BRIEF.
From the first line to the last, return the data exactly, with no pictures.
◆ ◆ ◆ ◆
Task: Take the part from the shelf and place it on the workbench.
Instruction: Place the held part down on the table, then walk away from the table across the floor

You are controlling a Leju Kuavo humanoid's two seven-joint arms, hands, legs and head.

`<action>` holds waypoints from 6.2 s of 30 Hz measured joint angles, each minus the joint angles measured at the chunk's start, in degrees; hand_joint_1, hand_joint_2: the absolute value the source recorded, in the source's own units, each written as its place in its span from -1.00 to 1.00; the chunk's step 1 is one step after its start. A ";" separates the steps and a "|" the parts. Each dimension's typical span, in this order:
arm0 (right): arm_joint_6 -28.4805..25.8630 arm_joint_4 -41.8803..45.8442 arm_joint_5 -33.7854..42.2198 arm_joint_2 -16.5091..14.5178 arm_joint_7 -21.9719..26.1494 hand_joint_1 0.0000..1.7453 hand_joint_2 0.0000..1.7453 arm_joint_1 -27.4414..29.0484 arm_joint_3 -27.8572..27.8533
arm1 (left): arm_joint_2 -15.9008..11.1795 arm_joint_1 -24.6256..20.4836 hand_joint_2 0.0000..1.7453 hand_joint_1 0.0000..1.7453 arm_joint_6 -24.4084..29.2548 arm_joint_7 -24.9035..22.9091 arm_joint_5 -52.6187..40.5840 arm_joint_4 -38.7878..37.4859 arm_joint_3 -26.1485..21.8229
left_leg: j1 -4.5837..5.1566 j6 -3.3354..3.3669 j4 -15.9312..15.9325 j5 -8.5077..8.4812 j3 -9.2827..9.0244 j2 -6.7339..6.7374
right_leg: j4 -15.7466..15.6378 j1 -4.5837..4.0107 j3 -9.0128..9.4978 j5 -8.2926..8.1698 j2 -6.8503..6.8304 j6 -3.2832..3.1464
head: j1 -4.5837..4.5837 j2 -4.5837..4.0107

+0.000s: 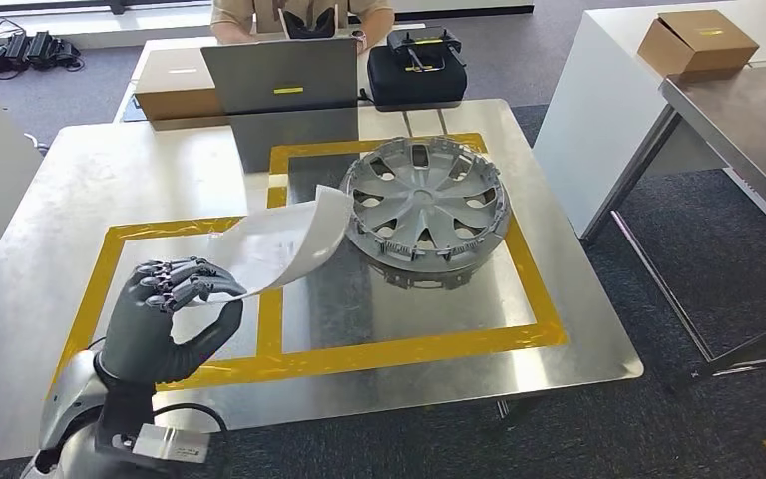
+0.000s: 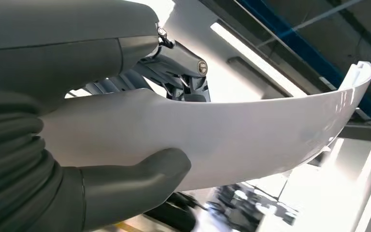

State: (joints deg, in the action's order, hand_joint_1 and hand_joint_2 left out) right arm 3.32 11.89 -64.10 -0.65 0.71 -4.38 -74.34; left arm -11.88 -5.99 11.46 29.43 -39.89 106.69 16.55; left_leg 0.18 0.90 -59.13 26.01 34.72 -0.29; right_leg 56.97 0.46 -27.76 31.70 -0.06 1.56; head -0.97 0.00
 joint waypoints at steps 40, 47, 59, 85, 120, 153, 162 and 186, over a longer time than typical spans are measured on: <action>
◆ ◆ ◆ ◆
ANSWER FOR THIS EXERCISE.
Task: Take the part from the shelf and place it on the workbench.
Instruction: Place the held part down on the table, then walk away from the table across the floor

You are controlling a Leju Kuavo humanoid's two seven-joint arms, hands, legs and head.

`<action>` holds waypoints from 6.2 s of 30 Hz measured joint angles, each minus the joint angles measured at the chunk's start, in degrees; hand_joint_1, hand_joint_2: the absolute value the source recorded, in the source's own units, each written as its place in its span from -1.00 to 1.00; the chunk's step 1 is one step after its start. A ";" separates the steps and a "|" the parts. Each dimension's typical span, in this order:
arm0 (right): arm_joint_6 -28.4805..25.8630 arm_joint_4 -41.8803..45.8442 arm_joint_5 -33.7854..42.2198 arm_joint_2 -16.5091..14.5178 arm_joint_7 -21.9719..26.1494 hand_joint_1 0.0000..1.7453 hand_joint_2 0.0000..1.7453 arm_joint_1 -27.4414..29.0484 arm_joint_3 -27.8572..27.8533
arm1 (left): arm_joint_2 -15.9008..11.1795 arm_joint_1 -24.6256..20.4836 hand_joint_2 0.0000..1.7453 hand_joint_1 0.0000..1.7453 arm_joint_6 -24.4084..29.2548 arm_joint_7 -24.9035..22.9091 arm_joint_5 -52.6187..40.5840 arm_joint_4 -38.7878..37.4859 arm_joint_3 -26.1485..21.8229
left_leg: j1 -4.5837..5.1566 j6 -3.3354..3.3669 j4 -15.9312..15.9325 j5 -8.5077..8.4812 j3 -9.2827..9.0244 j2 -6.7339..6.7374
right_leg: j4 -15.7466..15.6378 j1 -4.5837..4.0107 j3 -9.0128..9.4978 j5 -8.2926..8.1698 j2 -6.8503..6.8304 j6 -3.2832..3.1464
head: j1 -4.5837..4.5837 j2 -4.5837..4.0107

+0.000s: 
+0.000s: 

State: (joints deg, in the action's order, hand_joint_1 and hand_joint_2 left out) right arm 3.32 11.89 -64.10 -0.65 0.71 -4.38 -74.34; left arm -11.88 -5.99 11.46 29.43 -39.89 106.69 16.55; left_leg 0.18 0.90 -59.13 26.01 34.72 -0.29; right_leg 56.97 0.46 -27.76 31.70 -0.06 1.56; head -0.97 0.00
 joint waypoints at steps 40, 47, 59, 85, 120, 153, 162 and 186, over a longer time than typical spans are measured on: <action>

This output is now finished.